▸ GIVEN RECORDS:
•••

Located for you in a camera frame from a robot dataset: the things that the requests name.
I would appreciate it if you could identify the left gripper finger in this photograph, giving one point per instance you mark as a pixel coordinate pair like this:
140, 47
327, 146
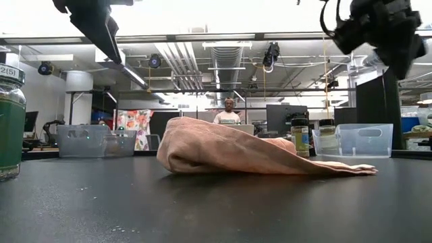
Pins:
115, 32
94, 27

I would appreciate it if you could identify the clear plastic bin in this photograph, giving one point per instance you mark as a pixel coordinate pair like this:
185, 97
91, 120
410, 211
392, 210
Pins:
244, 130
364, 148

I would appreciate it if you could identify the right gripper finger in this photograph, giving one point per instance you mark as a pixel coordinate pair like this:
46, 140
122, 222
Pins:
401, 55

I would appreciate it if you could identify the person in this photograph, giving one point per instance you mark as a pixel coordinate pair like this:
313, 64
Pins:
105, 122
227, 116

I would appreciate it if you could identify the silver ventilation duct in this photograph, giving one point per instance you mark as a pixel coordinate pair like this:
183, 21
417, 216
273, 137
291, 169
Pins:
227, 60

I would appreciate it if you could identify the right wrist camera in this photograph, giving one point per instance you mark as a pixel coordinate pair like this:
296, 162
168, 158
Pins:
349, 37

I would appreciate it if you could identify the round ceiling camera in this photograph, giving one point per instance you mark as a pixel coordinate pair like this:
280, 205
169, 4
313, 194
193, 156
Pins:
154, 61
45, 68

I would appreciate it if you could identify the dark partition screen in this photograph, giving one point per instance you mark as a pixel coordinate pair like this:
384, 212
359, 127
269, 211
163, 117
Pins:
162, 123

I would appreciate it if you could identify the smoky grey plastic bin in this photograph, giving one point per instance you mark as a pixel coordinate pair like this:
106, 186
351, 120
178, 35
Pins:
77, 148

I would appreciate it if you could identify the long overhead beam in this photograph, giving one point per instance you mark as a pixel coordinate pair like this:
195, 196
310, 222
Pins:
168, 38

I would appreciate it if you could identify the yellow label black lid jar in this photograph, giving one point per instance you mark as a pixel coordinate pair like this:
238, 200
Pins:
300, 141
326, 123

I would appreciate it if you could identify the wooden side table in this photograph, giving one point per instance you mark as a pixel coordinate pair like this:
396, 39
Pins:
416, 135

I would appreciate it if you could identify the pink towel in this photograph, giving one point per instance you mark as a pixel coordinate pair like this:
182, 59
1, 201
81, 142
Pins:
219, 148

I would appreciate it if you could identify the blue storage container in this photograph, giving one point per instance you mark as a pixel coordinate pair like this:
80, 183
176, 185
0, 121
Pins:
410, 124

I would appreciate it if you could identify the white round column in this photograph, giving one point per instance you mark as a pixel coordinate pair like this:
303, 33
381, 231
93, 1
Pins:
79, 101

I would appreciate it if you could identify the black hanging ceiling device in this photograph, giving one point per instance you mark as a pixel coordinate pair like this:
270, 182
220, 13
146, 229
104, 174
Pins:
271, 54

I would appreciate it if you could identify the small black monitor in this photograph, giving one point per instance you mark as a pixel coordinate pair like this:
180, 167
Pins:
31, 121

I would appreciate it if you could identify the black table mat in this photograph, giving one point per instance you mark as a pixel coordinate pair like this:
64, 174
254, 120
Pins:
216, 209

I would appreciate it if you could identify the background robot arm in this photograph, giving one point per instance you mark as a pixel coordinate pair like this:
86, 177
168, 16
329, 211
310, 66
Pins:
45, 129

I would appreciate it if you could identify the black partition panel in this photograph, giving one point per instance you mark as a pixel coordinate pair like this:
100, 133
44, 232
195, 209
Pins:
378, 118

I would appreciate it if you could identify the floral patterned cloth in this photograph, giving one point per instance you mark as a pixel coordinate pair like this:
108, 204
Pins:
135, 121

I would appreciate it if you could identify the grey office chair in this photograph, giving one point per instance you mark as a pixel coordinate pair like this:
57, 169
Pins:
152, 141

•••

▸ TASK ITEM: Omit pictures and output the listing exactly.

▸ OUTPUT OF THE TASK:
Located for you in a camera frame from a robot dataset: the things that the requests name.
I would appreciate it if you could identify the left gripper finger in this photograph, giving one point per instance you mark as a pixel coordinate pair like this:
140, 47
327, 146
Pins:
115, 32
94, 27

I would appreciate it if you could identify the clear plastic bin in this photograph, giving one point per instance you mark as a pixel coordinate pair like this:
185, 97
91, 120
410, 211
392, 210
Pins:
244, 130
364, 148

I would appreciate it if you could identify the right gripper finger in this photograph, giving one point per instance you mark as a pixel coordinate pair like this:
46, 140
122, 222
Pins:
401, 55

I would appreciate it if you could identify the person in this photograph, giving one point per instance you mark as a pixel coordinate pair like this:
313, 64
Pins:
105, 122
227, 116

I would appreciate it if you could identify the silver ventilation duct in this photograph, giving one point per instance you mark as a pixel coordinate pair like this:
183, 21
417, 216
273, 137
291, 169
Pins:
227, 60

I would appreciate it if you could identify the right wrist camera in this photograph, giving one point per instance you mark as a pixel coordinate pair like this:
296, 162
168, 158
Pins:
349, 37

I would appreciate it if you could identify the round ceiling camera in this photograph, giving one point per instance you mark as a pixel coordinate pair like this:
280, 205
169, 4
313, 194
193, 156
Pins:
154, 61
45, 68

I would appreciate it if you could identify the dark partition screen in this photograph, giving one point per instance you mark as a pixel coordinate pair like this:
384, 212
359, 127
269, 211
163, 117
Pins:
162, 123

I would appreciate it if you could identify the smoky grey plastic bin in this photograph, giving one point per instance you mark as a pixel coordinate pair like this:
106, 186
351, 120
178, 35
Pins:
77, 148

I would appreciate it if you could identify the long overhead beam in this photograph, giving one point per instance you mark as a pixel coordinate pair like this:
195, 196
310, 222
Pins:
168, 38

I would appreciate it if you could identify the yellow label black lid jar in this photograph, giving one point per instance you mark as a pixel coordinate pair like this:
238, 200
Pins:
300, 141
326, 123

I would appreciate it if you could identify the wooden side table in this photograph, giving one point per instance you mark as a pixel coordinate pair like this:
396, 39
Pins:
416, 135

I would appreciate it if you could identify the pink towel in this photograph, giving one point per instance you mark as a pixel coordinate pair like this:
182, 59
1, 201
81, 142
Pins:
219, 148

I would appreciate it if you could identify the blue storage container in this photograph, giving one point per instance you mark as a pixel coordinate pair like this:
80, 183
176, 185
0, 121
Pins:
410, 124

I would appreciate it if you could identify the white round column in this photograph, giving one point per instance you mark as a pixel coordinate pair like this:
303, 33
381, 231
93, 1
Pins:
79, 101

I would appreciate it if you could identify the black hanging ceiling device in this photograph, giving one point per instance you mark as a pixel coordinate pair like this:
270, 182
220, 13
146, 229
104, 174
Pins:
271, 54

I would appreciate it if you could identify the small black monitor in this photograph, giving one point per instance you mark as a pixel coordinate pair like this:
180, 167
Pins:
31, 121

I would appreciate it if you could identify the black table mat in this photograph, giving one point per instance you mark as a pixel coordinate pair like this:
64, 174
254, 120
Pins:
216, 209

I would appreciate it if you could identify the background robot arm in this photograph, giving one point per instance you mark as a pixel coordinate pair like this:
86, 177
168, 16
329, 211
310, 66
Pins:
45, 129

I would appreciate it if you could identify the black partition panel in this photograph, giving one point per instance you mark as a pixel coordinate pair like this:
100, 133
44, 232
195, 209
Pins:
378, 118

I would appreciate it if you could identify the floral patterned cloth in this photograph, giving one point per instance you mark as a pixel coordinate pair like this:
108, 204
Pins:
135, 121

I would appreciate it if you could identify the grey office chair in this photograph, giving one point per instance you mark as a pixel coordinate pair like this:
57, 169
Pins:
152, 141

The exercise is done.